**WHAT TO DO**
All lines below containing the string "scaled" are to be copied.
===== EXERCISE MATERIALS
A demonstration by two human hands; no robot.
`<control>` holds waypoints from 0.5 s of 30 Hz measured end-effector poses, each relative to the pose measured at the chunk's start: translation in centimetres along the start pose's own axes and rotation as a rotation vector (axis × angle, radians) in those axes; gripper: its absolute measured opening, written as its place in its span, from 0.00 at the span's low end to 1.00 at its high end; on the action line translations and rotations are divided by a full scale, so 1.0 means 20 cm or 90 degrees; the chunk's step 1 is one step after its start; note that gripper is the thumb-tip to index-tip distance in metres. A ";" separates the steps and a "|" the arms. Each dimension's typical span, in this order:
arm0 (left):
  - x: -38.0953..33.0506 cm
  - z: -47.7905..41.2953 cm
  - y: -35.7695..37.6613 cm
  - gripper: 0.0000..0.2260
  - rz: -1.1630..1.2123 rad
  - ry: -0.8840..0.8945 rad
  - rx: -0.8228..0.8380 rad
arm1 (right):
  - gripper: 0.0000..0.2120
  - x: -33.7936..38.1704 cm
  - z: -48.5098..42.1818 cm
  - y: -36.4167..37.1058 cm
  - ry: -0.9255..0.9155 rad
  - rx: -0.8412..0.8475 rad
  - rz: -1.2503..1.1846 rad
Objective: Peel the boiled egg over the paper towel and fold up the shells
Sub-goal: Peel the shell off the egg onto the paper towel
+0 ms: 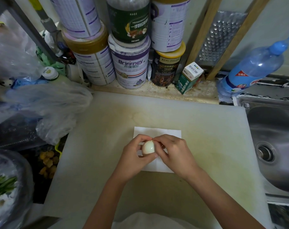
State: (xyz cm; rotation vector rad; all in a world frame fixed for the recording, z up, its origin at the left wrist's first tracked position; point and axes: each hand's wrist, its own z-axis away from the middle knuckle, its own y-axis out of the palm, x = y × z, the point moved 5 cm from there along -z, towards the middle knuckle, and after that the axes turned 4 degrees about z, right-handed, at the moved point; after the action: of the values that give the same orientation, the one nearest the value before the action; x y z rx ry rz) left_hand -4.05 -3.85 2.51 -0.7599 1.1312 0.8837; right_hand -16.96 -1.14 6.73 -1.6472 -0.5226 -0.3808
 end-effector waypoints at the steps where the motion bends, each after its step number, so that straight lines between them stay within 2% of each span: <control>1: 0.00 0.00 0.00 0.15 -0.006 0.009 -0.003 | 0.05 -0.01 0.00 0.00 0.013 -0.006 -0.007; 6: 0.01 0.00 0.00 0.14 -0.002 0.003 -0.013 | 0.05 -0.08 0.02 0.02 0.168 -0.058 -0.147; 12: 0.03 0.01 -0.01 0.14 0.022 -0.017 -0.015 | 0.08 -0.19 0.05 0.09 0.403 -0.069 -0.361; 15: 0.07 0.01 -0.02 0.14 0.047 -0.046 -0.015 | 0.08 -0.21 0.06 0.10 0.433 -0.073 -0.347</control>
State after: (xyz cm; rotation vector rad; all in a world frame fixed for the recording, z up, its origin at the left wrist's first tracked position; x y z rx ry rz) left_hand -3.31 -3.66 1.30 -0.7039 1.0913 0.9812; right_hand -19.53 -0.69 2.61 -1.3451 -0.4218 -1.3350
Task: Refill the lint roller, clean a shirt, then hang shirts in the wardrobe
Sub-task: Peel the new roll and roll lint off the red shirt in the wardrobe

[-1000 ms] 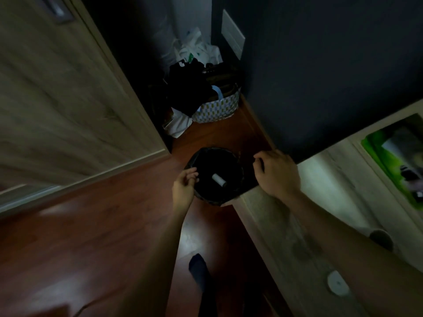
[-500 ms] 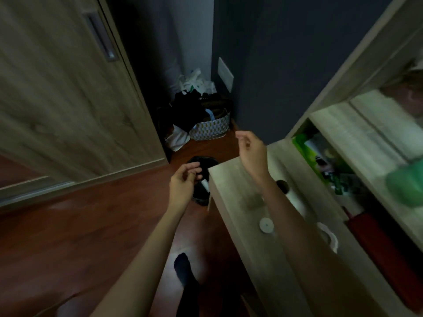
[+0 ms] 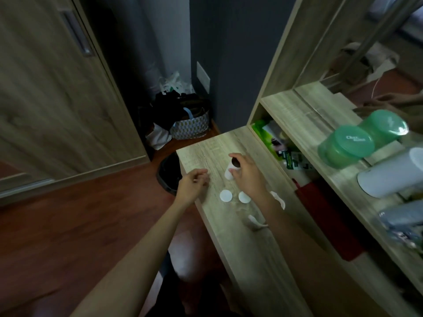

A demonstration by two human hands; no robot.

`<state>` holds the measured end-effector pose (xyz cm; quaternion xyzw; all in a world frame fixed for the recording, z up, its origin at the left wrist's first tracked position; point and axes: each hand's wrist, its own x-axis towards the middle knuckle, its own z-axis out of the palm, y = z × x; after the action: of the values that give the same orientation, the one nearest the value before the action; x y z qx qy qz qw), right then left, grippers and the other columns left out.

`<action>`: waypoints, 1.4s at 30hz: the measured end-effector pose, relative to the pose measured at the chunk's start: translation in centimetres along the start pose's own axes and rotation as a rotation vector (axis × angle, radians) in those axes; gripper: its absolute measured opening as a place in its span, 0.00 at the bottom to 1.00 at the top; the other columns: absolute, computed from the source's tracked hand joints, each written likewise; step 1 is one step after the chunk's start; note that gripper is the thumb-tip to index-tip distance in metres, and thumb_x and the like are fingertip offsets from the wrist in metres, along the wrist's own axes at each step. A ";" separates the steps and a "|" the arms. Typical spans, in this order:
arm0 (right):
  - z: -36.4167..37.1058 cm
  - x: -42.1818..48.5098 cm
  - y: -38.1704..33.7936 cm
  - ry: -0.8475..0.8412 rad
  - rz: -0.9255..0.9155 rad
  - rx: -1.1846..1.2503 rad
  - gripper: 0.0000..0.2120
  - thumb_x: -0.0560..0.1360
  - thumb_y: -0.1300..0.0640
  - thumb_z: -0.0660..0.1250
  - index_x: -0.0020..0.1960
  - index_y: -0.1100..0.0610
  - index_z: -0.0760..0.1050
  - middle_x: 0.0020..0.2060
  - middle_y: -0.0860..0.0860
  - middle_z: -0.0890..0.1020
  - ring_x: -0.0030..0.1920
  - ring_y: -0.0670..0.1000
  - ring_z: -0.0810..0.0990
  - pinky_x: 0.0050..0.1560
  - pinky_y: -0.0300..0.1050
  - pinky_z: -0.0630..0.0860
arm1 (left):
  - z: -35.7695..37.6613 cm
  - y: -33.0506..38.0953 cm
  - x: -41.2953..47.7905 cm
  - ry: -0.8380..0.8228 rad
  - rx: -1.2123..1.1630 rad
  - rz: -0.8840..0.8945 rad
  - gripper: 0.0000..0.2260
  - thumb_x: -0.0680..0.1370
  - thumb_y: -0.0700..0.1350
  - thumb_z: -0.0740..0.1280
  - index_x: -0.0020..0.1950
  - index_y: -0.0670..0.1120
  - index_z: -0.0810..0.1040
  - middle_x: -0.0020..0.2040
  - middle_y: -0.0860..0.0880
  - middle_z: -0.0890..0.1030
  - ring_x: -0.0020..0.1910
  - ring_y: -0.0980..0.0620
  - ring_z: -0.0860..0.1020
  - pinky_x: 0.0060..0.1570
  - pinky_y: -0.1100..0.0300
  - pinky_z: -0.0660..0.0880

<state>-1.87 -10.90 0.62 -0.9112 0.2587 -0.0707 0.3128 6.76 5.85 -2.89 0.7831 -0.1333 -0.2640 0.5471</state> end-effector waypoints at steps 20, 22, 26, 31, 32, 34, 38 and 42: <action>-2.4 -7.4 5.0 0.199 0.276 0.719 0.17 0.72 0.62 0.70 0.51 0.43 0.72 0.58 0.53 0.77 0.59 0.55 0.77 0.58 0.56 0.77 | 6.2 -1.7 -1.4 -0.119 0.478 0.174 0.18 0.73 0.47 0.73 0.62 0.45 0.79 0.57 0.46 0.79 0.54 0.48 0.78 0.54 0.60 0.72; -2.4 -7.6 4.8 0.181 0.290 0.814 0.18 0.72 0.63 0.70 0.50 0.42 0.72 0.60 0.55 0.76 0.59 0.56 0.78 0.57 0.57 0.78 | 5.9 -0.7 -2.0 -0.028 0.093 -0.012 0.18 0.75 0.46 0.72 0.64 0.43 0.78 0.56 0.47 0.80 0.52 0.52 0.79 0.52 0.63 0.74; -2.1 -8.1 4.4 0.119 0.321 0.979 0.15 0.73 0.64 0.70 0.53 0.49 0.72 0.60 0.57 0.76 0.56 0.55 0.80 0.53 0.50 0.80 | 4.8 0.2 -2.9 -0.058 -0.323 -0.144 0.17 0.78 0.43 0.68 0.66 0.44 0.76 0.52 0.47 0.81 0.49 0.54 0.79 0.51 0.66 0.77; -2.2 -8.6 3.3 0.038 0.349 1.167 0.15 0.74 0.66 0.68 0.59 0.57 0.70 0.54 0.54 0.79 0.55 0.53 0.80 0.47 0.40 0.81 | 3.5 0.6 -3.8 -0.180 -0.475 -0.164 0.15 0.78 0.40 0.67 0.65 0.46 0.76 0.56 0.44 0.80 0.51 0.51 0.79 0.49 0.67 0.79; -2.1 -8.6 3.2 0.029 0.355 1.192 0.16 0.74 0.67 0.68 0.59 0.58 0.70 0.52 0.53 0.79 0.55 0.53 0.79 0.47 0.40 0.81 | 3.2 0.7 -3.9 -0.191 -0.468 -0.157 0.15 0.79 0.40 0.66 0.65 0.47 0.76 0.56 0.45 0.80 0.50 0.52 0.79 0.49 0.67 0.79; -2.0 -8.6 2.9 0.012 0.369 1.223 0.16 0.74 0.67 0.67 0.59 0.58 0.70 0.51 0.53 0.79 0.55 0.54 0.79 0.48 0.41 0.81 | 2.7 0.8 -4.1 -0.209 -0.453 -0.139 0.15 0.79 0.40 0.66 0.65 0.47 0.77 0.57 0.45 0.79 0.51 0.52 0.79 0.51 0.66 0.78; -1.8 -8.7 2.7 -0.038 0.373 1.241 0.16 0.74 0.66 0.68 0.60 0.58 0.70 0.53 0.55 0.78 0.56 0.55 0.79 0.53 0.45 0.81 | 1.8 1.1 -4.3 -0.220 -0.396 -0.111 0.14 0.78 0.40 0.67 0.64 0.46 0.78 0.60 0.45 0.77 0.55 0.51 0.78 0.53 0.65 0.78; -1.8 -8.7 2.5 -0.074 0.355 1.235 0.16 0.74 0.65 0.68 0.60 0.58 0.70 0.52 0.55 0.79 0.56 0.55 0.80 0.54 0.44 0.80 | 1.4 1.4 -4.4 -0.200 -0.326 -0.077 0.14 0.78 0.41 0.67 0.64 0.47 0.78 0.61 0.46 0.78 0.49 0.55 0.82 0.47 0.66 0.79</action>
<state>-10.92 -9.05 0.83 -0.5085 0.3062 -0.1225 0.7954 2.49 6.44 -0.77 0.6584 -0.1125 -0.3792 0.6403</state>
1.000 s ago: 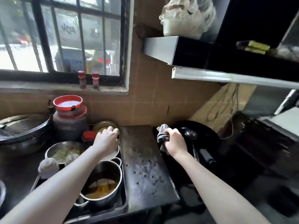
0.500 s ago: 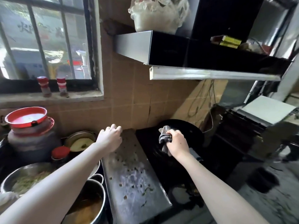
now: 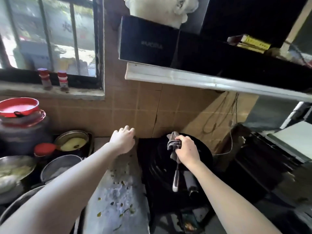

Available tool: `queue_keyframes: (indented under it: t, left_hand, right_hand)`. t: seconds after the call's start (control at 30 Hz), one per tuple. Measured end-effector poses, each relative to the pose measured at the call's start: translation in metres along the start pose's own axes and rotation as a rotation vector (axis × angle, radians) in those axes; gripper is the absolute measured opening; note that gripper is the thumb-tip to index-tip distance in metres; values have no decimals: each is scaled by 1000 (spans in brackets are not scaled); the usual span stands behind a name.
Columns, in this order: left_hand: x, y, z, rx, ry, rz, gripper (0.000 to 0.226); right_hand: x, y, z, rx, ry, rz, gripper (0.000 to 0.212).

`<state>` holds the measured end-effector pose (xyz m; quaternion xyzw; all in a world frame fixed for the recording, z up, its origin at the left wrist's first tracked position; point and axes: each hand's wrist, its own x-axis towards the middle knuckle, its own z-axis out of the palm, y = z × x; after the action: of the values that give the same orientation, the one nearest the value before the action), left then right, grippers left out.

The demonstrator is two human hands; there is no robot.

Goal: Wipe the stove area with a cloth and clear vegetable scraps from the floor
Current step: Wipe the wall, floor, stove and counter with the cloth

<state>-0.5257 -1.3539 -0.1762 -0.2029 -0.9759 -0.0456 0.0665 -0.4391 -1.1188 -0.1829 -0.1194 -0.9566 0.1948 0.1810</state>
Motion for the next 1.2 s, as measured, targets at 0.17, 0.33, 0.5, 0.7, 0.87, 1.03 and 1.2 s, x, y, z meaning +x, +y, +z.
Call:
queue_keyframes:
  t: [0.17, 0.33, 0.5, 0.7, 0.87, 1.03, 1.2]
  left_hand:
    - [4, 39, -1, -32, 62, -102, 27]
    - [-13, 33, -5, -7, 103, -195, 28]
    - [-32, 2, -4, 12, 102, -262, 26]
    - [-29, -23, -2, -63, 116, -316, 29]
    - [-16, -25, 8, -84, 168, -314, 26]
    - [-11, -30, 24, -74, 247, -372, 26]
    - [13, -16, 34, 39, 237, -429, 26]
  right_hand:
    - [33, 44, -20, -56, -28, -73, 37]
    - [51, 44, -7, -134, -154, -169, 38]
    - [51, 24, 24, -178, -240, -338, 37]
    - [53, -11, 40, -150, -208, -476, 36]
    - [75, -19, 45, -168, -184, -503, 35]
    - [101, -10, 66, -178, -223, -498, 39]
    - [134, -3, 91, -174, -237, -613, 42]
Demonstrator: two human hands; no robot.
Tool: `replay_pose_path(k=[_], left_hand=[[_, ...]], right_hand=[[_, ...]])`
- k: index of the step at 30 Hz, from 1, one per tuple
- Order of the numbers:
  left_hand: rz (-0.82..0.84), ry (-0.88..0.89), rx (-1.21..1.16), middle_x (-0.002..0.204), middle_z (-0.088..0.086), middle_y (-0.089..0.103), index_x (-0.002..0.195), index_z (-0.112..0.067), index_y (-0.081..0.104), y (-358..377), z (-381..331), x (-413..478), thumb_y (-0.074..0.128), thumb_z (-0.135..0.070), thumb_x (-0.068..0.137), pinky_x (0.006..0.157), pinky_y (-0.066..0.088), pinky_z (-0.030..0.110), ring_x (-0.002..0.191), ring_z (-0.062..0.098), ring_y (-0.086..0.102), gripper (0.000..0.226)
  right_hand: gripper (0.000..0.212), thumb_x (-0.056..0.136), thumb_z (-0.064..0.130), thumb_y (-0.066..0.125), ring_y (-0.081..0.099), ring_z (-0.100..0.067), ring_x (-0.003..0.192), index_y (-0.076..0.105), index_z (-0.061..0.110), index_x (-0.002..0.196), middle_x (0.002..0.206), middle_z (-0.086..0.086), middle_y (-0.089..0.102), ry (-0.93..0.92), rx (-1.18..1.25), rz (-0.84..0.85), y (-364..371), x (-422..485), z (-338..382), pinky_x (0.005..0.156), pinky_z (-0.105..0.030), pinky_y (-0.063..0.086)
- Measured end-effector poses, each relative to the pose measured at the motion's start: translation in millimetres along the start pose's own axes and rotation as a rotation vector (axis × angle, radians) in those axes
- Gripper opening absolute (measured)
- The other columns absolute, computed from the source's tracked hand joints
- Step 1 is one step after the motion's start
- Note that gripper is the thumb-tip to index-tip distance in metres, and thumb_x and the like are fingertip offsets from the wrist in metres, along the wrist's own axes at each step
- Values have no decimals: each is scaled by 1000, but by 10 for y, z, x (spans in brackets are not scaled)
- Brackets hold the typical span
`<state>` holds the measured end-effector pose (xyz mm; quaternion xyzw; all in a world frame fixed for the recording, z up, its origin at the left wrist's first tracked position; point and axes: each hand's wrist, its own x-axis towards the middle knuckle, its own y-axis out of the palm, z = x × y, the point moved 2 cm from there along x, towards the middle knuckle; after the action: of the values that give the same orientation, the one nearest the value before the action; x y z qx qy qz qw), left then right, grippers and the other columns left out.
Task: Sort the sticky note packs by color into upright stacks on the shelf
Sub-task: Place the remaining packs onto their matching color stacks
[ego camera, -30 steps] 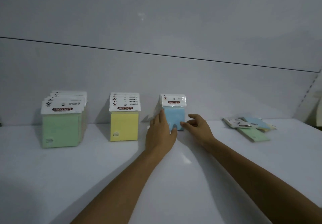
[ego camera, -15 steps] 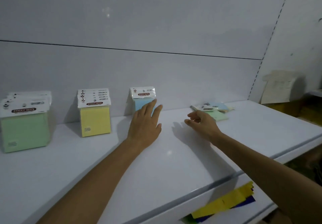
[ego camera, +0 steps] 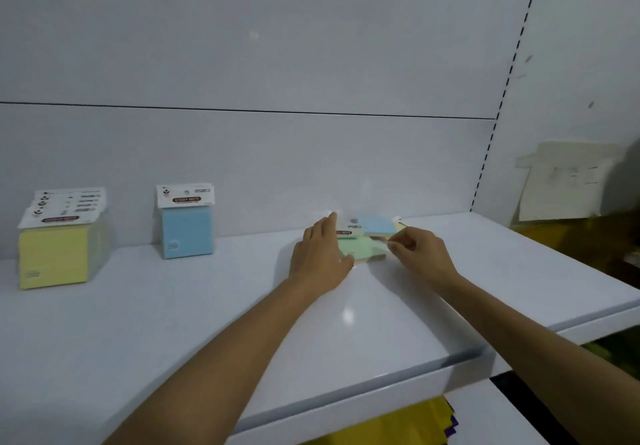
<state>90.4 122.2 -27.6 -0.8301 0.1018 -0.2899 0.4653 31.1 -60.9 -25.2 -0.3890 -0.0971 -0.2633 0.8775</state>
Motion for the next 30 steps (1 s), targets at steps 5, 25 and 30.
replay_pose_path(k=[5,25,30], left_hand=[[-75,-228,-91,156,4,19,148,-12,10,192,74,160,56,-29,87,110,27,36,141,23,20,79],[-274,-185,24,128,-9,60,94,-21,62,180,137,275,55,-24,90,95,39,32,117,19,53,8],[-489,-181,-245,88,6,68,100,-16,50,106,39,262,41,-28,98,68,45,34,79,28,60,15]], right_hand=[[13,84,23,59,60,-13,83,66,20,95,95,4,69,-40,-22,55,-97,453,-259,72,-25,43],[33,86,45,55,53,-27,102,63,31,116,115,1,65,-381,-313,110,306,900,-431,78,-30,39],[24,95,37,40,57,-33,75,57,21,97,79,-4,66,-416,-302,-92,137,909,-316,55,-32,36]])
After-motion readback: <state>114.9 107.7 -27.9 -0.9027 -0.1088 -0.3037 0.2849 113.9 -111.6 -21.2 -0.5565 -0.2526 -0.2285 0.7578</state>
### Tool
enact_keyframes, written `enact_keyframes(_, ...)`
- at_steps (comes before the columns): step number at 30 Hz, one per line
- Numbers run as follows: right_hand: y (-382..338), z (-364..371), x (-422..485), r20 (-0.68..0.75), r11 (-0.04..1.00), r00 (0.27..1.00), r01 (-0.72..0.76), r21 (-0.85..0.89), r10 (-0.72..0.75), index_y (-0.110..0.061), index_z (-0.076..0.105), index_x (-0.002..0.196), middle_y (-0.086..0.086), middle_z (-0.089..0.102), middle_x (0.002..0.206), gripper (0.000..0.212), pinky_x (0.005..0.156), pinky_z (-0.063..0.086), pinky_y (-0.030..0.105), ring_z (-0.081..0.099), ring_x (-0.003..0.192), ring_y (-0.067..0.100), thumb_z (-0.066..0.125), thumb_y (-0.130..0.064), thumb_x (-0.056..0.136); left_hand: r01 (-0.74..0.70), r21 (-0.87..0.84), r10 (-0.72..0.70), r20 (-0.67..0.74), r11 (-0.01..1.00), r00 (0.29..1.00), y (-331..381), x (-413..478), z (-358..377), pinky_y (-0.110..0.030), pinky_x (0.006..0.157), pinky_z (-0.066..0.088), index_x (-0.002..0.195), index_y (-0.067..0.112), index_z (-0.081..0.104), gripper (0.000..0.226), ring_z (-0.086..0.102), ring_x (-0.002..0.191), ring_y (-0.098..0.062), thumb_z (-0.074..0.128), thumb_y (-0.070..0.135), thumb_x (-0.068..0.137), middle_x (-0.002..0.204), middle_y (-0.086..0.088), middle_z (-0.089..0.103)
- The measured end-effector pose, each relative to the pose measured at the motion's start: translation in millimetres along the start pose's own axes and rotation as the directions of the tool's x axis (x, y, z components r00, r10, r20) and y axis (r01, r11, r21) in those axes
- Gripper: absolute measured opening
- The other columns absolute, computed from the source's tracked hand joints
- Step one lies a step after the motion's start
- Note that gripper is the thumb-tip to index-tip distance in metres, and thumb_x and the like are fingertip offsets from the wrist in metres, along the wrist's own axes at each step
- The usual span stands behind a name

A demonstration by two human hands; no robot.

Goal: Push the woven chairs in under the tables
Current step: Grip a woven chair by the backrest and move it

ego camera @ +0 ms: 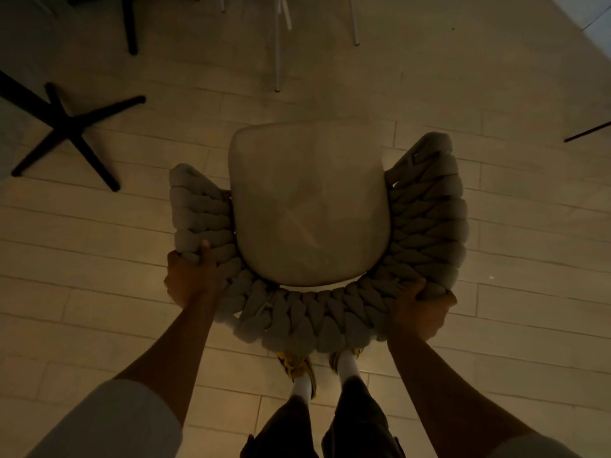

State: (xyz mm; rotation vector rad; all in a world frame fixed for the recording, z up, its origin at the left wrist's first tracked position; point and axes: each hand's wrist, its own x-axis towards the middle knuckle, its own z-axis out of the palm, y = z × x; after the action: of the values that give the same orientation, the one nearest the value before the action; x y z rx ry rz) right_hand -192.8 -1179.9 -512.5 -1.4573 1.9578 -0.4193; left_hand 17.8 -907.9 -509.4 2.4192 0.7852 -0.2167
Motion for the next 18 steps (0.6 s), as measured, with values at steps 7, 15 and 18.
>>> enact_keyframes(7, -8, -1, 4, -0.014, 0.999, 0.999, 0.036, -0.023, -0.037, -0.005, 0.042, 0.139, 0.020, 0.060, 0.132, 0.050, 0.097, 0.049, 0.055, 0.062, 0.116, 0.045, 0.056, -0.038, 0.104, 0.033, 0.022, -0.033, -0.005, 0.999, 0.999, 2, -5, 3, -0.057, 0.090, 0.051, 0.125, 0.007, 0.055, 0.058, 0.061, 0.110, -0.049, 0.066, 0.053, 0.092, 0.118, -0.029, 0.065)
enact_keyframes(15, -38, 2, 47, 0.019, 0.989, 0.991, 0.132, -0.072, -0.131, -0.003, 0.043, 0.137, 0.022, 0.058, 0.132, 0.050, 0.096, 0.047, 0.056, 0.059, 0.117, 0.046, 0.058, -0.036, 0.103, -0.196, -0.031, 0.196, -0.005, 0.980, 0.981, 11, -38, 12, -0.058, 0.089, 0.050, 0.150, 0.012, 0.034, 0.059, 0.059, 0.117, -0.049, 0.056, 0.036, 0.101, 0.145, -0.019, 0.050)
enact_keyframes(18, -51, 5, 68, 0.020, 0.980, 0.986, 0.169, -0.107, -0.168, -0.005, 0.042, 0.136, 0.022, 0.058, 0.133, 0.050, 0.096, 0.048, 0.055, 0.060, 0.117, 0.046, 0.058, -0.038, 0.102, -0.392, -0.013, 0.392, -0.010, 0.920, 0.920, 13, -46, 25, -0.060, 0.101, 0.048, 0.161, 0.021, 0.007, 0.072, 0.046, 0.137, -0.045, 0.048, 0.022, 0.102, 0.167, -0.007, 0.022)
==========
**OUTPUT OF THE EXERCISE**
Available tool: `queue_keyframes: (indented under it: t, left_hand, right_hand)`. t: seconds after the call's start (control at 30 Hz), one per tuple. Measured end-effector poses, each relative to the pose measured at the call's start: translation in metres along the start pose's own axes and rotation as a rotation vector (axis × angle, radians) in those axes; gripper is the absolute measured opening; note that gripper is the thumb-tip to index-tip distance in metres; values have no decimals: each is scaled by 1000 (spans in brackets are not scaled); the usual span stands behind a name.
- Values have no decimals: each is scaled by 1000, but by 10 for y, z, x (spans in brackets are not scaled)

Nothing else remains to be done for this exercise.